### Task to complete
Copy the listing verbatim, excluding any images found in it.

### Dataset extract
* * * * *
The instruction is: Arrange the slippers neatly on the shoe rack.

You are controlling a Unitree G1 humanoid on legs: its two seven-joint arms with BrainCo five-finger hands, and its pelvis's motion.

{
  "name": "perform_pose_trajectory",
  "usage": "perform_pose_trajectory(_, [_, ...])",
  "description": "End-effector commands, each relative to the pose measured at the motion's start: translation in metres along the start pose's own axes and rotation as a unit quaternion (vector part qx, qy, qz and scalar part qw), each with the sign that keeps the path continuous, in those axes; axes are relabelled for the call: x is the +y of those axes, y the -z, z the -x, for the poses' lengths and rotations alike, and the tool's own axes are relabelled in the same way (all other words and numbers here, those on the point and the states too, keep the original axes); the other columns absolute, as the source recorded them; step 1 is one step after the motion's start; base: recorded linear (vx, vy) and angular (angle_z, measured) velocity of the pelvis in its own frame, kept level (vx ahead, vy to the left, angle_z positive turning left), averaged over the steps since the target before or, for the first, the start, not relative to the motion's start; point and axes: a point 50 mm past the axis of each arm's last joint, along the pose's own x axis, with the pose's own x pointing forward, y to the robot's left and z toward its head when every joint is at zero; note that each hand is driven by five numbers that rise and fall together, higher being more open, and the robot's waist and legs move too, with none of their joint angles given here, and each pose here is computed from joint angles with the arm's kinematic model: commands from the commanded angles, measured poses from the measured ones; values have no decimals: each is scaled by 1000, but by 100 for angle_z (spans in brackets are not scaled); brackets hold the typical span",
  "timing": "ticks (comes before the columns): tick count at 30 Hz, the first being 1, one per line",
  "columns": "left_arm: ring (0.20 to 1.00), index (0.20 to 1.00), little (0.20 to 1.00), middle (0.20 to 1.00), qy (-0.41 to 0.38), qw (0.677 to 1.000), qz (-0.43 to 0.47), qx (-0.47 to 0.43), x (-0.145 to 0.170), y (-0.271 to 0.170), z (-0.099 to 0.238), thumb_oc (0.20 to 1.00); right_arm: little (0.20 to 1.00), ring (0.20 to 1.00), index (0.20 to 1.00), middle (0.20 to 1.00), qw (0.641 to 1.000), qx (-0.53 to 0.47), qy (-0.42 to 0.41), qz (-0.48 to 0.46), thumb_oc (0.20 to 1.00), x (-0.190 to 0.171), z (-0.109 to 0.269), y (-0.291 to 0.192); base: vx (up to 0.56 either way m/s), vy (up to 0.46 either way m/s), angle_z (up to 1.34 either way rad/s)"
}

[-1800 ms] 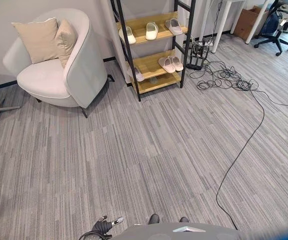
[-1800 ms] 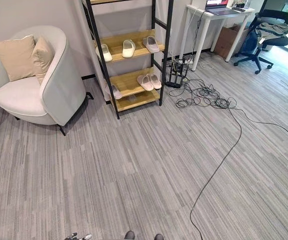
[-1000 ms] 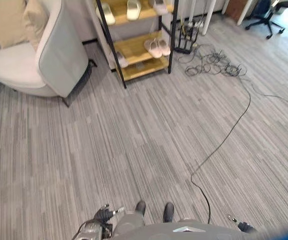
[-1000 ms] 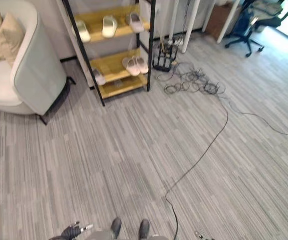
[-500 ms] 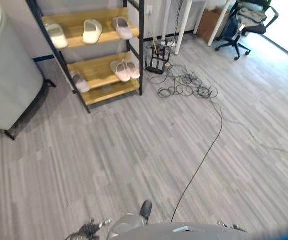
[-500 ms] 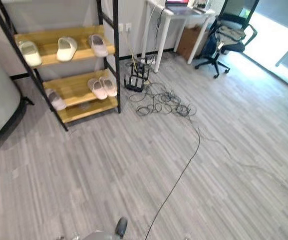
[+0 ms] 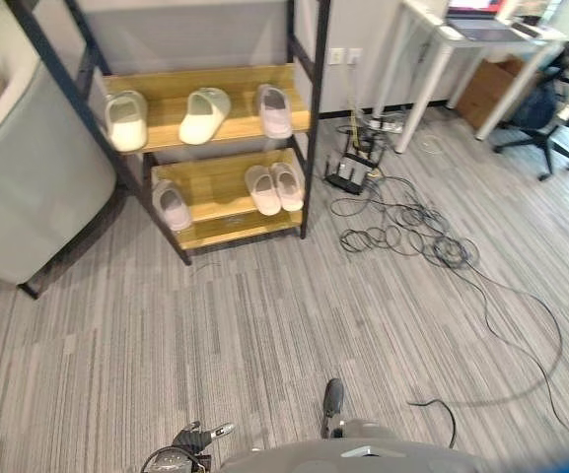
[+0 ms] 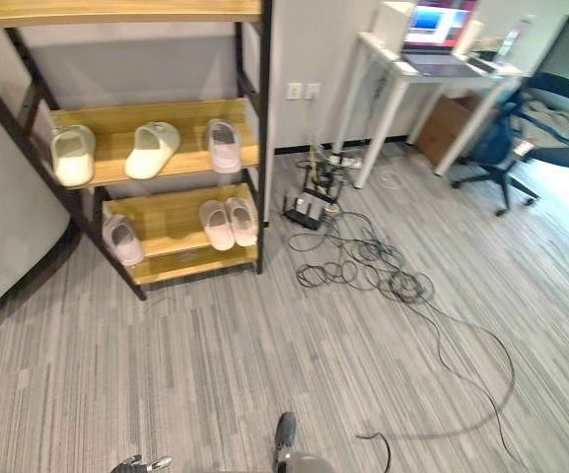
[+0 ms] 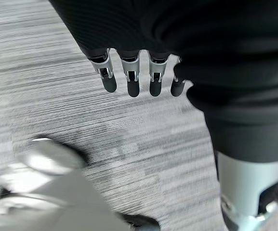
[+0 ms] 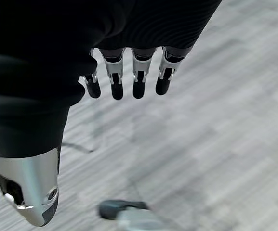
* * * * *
### Final answer
The instruction is: Arrange the slippers neatly on the shoe rack.

You are controlling a Unitree G1 humanoid on legs: its two seven-joint arms with BrainCo five-finger hands, and its pelvis's motion.

{
  "name": "perform_pose_trajectory",
  "usage": "perform_pose_trajectory(_, [_, ...])",
  "description": "End-effector commands, each relative to the pose measured at the motion's start: translation in metres along the start pose's own axes and rotation as a unit quaternion (vector part qx, qy, qz and scalar part qw), each with the sign that keeps the path continuous, in those axes; axes are relabelled for the call: x is the +y of those axes, y the -z, z the -x, for the poses' lengths and rotations alike, and the tool's own axes are relabelled in the same way (all other words and numbers here, those on the point and the states too, keep the original axes); the other columns absolute, as the source recorded them; step 1 is one step after the motion's start; base: recorded linear (vx, vy) and angular (angle_z, measured) velocity of the pelvis in its own frame, kept level (vx ahead, vy to the left, angle_z positive turning left), averaged over the steps since the target before or, for the first, the start, not relative to the motion's start; point and axes: a point 50 mm past the axis of each arm's last joint, along the pose's own x axis, with the pose's own x pointing forward, y to the robot's left and z toward its head when every joint is at zero; note that each hand is driven by five numbers that rise and fall together, higher being more open, and the robot's waist and legs move too, with none of their joint angles given here, and each pose here is computed from joint angles with the arm's kinematic model: commands from the commanded angles, measured poses from the measured ones; values have no decimals: each is scaled by 1000, but by 100 for angle_z (spans in brackets are not scaled); brackets hold the typical span",
  "timing": "ticks (comes before the columns): tick count at 30 Hz, the first being 1, one per line",
  "columns": "left_arm: ring (0.20 to 1.00), index (0.20 to 1.00), little (0.20 to 1.00), middle (0.20 to 1.00), qy (-0.41 to 0.38), qw (0.677 to 1.000), qz (-0.43 to 0.47), qx (-0.47 to 0.43), x (-0.145 to 0.170), y (-0.271 to 0.170), z (-0.099 to 0.238), thumb_oc (0.20 to 1.00); right_arm: little (0.20 to 1.00), ring (0.20 to 1.00), index (0.20 to 1.00), middle (0.20 to 1.00), qw (0.641 to 1.000), qx (-0.53 to 0.47), qy (-0.42 to 0.41), qz (-0.48 to 0.46), thumb_oc (0.20 to 1.00), x (-0.190 to 0.171), z (-0.109 to 0.269), y (-0.291 to 0.192); base: vx (up to 0.56 either way m/s), vy (up to 0.46 either way m/s), angle_z (up to 1.34 either way rad/s)"
}

[-1800 ms] 
[-1800 ms] 
[-1000 ms] 
[-1000 ms] 
[-500 ms] 
[-500 ms] 
[+0 ms] 
[+0 ms] 
[+0 ms] 
[+0 ms] 

What the exercise required is now complete.